Classical fluorescence microscopy is limited in resolution by the wavelength of light (diffraction limit) restricting lateral resolution to ca. 200 nm, and axial resolution to ca. 500 nm (at typical excitation and emission wavelengths around 500 nm). However, recent years have seen a tremendous development in high- and super-resolution techniques of fluorescence microscopy, pushing spatial resolution to its diffraction-dictated limits and much beyond. One of these techniques is Image Scanning Microscopy (ISM), which will be the focus of my talk. In contrast to other super-resolution techniques (e.g., Structured Illumination Microscopy), ISM is conceptually and technically much simpler, is robust to sample imperfections like refractive index variations, and can easily be implemented into any existing laser-scanning confocal microscope. I will also present recent results of combining ISM with two-photon excitation, which is important for deep-tissue imaging of e.g. neuronal tissue, and for performing non-linear coherent microscopy such as second-harmonic generation.
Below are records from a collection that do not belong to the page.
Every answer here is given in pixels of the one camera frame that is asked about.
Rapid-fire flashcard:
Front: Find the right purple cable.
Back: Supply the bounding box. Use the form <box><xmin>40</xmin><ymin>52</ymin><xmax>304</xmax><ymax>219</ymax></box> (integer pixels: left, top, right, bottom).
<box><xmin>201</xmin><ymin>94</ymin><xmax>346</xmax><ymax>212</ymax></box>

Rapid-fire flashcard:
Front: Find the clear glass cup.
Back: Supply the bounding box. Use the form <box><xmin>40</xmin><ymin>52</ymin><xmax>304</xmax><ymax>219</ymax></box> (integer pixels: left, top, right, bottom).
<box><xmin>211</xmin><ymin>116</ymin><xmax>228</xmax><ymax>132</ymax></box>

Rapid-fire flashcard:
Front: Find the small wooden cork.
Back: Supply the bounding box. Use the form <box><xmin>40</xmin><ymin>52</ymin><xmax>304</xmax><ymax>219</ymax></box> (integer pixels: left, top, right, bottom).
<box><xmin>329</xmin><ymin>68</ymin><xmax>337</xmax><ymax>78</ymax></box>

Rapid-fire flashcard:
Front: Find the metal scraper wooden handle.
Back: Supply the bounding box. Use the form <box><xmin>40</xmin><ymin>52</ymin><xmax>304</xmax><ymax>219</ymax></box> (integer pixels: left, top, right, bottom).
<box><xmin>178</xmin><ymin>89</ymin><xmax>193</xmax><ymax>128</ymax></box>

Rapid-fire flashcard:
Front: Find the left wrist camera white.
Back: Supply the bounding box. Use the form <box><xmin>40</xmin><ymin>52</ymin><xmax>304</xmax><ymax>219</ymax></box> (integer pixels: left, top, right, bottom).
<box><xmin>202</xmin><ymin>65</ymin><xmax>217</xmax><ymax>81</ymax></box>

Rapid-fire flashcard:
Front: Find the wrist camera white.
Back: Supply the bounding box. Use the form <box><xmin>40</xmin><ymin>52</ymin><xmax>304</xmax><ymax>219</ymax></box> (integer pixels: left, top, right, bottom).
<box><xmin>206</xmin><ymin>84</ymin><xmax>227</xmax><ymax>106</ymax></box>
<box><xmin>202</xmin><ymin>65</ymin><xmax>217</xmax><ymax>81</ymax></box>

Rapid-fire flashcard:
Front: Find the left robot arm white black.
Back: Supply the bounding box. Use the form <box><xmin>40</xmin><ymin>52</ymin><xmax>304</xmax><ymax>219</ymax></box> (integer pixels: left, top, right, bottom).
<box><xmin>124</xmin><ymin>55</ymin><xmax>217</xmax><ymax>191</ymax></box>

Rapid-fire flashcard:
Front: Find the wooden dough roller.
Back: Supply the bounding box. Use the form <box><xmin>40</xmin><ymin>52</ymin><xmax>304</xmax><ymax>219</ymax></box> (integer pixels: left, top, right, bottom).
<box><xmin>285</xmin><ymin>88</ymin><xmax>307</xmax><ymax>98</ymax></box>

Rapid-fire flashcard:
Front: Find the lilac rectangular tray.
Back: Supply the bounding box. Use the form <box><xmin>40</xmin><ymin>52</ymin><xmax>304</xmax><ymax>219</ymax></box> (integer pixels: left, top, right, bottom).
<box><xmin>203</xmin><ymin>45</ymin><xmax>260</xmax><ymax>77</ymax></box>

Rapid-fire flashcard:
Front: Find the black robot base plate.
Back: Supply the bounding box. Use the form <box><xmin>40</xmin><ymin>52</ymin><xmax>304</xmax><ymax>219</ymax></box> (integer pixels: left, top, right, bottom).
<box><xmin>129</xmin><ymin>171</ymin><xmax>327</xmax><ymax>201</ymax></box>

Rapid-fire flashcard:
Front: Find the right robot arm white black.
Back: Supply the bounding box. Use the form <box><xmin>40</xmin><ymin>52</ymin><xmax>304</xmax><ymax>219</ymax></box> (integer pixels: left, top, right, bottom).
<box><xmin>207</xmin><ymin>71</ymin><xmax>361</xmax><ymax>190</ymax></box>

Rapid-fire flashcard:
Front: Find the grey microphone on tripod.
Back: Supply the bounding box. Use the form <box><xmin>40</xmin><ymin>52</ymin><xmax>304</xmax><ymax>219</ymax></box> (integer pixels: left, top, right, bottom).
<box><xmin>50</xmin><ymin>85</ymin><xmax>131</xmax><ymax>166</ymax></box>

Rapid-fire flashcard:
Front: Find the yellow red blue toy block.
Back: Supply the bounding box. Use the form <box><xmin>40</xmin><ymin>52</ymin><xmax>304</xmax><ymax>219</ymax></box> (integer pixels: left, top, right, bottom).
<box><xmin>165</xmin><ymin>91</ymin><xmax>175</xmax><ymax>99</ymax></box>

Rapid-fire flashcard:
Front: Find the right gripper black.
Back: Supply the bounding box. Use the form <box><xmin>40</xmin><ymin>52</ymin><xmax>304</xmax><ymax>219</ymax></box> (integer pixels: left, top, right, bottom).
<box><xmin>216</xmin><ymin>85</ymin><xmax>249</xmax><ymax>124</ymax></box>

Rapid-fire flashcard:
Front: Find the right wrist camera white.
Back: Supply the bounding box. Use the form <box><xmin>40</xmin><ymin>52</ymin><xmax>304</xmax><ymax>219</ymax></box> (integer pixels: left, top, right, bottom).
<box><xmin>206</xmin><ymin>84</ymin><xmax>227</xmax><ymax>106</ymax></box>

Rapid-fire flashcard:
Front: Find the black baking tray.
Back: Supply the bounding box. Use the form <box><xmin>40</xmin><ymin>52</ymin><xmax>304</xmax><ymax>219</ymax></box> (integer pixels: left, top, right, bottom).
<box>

A second method which I will present is concerned with achieving nanometer resolution along the optical axis. It is called Metal Induced Energy Transfer or MIET and is based on the fact that, when placing a fluorescent molecule close to a metal, its fluorescence properties change dramatically. In particular, one observes a strongly modified lifetime of its excited state (Purcell effect). This coupling between an excited emitter and a metal film is strongly dependent on the emitter’s distance from the metal. We have used this effect for mapping the basal membrane of live cells with an axial accuracy of ~3 nm. The method is easy to implement and does not require any change to a conventional fluorescence lifetime microscope; it can be applied to any biological system of interest, and is compatible with most other super-resolution microscopy techniques which enhance the lateral resolution of imaging.
About the speaker
Prof. Dr. Jörg Enderlein is Professor of Physics and Director of the Third Institute of Physics (Biophysics) of the Georg August University in Göttingen, Germany. Since April 1st, 2019, Prof. Enderlein serves as the Dean of the Faculty of Physics and is one of the founding speakers of the GGNB doctoral program on the Physics of Biological and Complex Systems, in collaboration with the International Max Planck Research School. His research is focused on Single Molecule Spectroscopy and Super Resolution Microscopy, from fundamentals to applications in soft matter and biological systems.